« En matière économique, les cryptos sont un mélange entre l’astrologie et l’homéopathie »

Avec l’essai auto-édité Popping the Crypto Bubble (Janvier 2022, non traduit), le trio d’auteurs composé de Jan Akalin, Stephen Diehl et Darren Tseng entend montrer que l’engouement autour des cryptos est aussi irrationnel et dangereux. Pour ces trois ingénieurs et entrepreneurs résolument cryptosceptiques, il est urgent de faire retomber cette bulle, l’une des plus prédatrices de l’histoire économique. Entretien:

Les cryptos ne feront pas nécessairement partie de notre futur car ce secteur est bâti sur des promesses technologiques et économiques décevantes, il a donc toutes les chances de s’effondrer. Au cœur de la rhétorique pro-crypto, on trouve l’idée que cette nouvelle classe d’actifs permettrait de réinventer la monnaie indépendamment des structures de pouvoir en s’appuyant sur une base de données décentralisée, transparente et sécurisée : la blockchain. En tant qu’ingénieurs et entrepreneurs spécialistes des FinTechs, nous considérons au contraire que cette technologie est pauvre et qu’elle n’offre pas d’avantages pour les consommateurs finaux. Déjà parce que les cryptos ne fonctionnent pas comme des monnaies. Aujourd’hui, Bitcoin ne fait pas mieux que les technologies de paiement existantes (Visa, Mastercard, ApplePay ouGooglePay) parce que l’architecture du réseau ne supporte pas un nombre important de transactions par seconde. L’ajout de nouvelles couches comme le protocole Lightning Network résout le problème du passage à l’échelle mais introduit de nouvelles rigidités qui rendent difficiles la généralisation du Bitcoin comme monnaie.

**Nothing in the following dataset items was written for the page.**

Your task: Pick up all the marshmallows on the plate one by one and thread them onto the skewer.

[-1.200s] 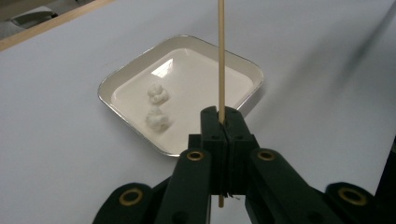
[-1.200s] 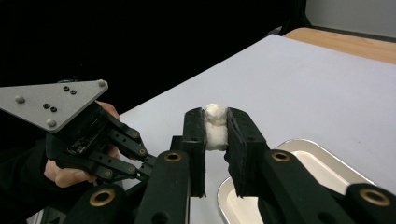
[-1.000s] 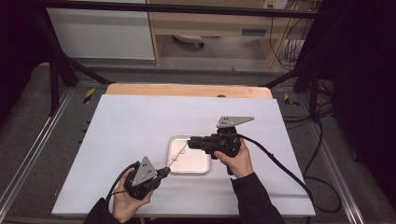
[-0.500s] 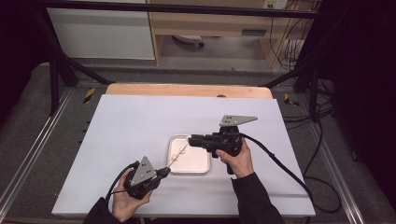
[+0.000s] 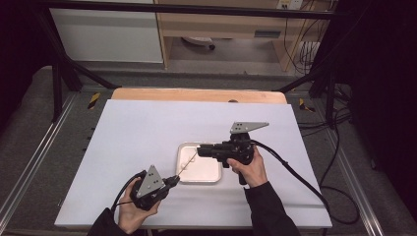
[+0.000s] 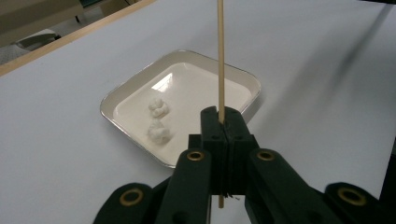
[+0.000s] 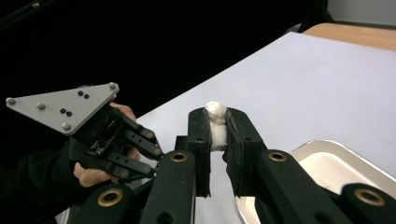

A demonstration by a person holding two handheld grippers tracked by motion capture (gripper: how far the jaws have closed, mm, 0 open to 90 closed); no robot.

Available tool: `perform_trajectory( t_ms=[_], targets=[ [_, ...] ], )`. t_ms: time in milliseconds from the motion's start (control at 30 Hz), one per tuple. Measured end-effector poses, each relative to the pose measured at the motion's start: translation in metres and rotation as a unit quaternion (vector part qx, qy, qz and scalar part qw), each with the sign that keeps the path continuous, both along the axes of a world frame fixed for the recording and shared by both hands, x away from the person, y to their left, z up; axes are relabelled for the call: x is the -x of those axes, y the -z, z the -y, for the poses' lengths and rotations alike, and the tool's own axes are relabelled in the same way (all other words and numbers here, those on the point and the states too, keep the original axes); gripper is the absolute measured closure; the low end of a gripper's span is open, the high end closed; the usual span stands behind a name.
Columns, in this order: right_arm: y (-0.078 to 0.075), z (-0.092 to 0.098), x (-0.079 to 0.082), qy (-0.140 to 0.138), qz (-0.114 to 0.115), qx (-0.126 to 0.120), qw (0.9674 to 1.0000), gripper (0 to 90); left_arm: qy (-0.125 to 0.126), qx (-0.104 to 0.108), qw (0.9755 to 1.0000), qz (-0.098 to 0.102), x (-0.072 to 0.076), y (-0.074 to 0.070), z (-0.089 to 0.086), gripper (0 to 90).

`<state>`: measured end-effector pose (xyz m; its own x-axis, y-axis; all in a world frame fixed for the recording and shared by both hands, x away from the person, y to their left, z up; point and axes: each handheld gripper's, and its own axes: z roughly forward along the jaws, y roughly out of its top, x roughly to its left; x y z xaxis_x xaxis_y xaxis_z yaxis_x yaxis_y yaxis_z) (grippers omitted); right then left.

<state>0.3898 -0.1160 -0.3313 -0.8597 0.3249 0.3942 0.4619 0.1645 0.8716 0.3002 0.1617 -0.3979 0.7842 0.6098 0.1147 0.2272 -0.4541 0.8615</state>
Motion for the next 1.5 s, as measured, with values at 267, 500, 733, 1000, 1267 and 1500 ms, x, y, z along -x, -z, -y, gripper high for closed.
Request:
perform_trajectory(
  t_ms=[267, 500, 733, 1000, 1267, 1500],
  targets=[
    [0.008, -0.008, 0.002, -0.012, -0.011, -0.008, 0.9998, 82.4, -0.009, -0.004, 0.9999, 0.004, -0.001, 0.004, 0.000, 89.0],
    [0.012, -0.013, 0.005, -0.012, -0.005, -0.017, 0.9998, 82.9, -0.012, -0.009, 0.9999, 0.004, -0.001, 0.005, 0.001, 89.1],
    [0.017, -0.017, 0.008, -0.016, 0.005, -0.013, 0.9998, 83.7, -0.014, -0.008, 0.9999, 0.004, 0.000, 0.007, 0.002, 89.0],
    [0.020, -0.020, 0.010, -0.013, 0.009, -0.013, 0.9998, 83.9, -0.014, -0.002, 0.9999, 0.003, 0.000, 0.005, 0.002, 89.1],
    [0.023, -0.022, 0.011, -0.009, 0.012, -0.008, 0.9999, 84.1, -0.015, 0.001, 0.9999, 0.001, -0.002, 0.004, 0.001, 89.1],
    [0.025, -0.024, 0.011, -0.008, 0.016, -0.004, 0.9998, 84.0, -0.009, 0.010, 0.9999, -0.006, -0.003, 0.004, 0.001, 89.1]
  ],
)
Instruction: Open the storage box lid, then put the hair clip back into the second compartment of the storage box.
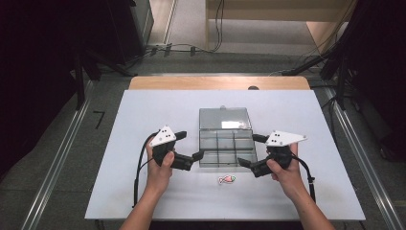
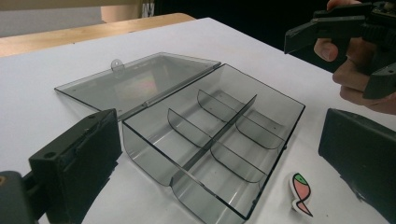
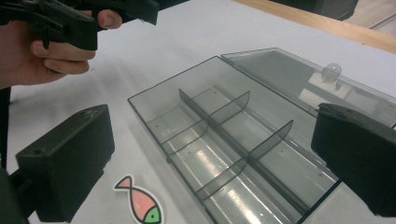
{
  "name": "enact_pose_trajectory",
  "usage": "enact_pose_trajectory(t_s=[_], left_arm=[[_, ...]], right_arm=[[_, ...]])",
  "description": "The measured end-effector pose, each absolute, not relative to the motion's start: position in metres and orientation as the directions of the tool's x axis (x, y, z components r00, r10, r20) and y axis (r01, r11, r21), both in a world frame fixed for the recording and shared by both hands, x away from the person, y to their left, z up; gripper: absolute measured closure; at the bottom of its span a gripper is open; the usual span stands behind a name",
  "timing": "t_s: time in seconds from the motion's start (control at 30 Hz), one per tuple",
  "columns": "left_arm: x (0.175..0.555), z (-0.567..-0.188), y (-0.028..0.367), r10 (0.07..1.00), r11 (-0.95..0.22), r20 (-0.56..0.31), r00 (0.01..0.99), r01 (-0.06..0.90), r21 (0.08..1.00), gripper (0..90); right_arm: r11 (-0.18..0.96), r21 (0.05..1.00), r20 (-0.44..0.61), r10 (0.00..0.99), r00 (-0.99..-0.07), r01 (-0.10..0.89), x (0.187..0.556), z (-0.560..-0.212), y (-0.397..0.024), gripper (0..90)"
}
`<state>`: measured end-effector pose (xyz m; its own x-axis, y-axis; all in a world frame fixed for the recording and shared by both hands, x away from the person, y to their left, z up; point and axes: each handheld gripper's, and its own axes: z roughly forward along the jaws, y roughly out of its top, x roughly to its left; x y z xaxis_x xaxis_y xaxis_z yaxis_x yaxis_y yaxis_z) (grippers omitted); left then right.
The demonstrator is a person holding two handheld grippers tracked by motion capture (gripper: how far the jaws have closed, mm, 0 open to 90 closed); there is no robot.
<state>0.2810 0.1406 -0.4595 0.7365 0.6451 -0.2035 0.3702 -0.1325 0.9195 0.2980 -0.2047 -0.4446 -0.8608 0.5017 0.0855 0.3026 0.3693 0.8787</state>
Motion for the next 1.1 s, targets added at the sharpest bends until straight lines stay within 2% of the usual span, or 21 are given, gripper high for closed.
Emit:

Le principe du « lose your key, lose your money » (si tu perds la clé de ton portefeuille numérique, tu perds l’accès à tes fonds, ndlr) est également un défaut de conception technique majeur. Enfin, le fait que l’on puisse à tout moment accéder à l’historique des transactions sur la blockchain pose de sérieux problèmes de sécurité, pour les individus comme pour les entreprises. Les cryptos sont avant tout des actifs financiers qui reposent sur une technologie opaque légitimant un système de spéculation basé sur les arnaques. L’économie des cryptos n’en est pas vraiment une puisqu’il n’y a pas de création de valeur. Ces actifs n’ont pas de valeur économique intrinsèque, ils ne sont pas adossés à une production, à des revenus, des flux de trésorerie ou à des immobilisations comme des usines. Un Bitcoin n’a de valeur que si je peux le revendre à une personne tierce pour plus d’argent que le prix que j’ai effectivement payé. C’est un actif par essence spéculatif. C’est pour entretenir cette mécanique que l’industrie a constamment besoin d’enrôler de nouvelles personnes.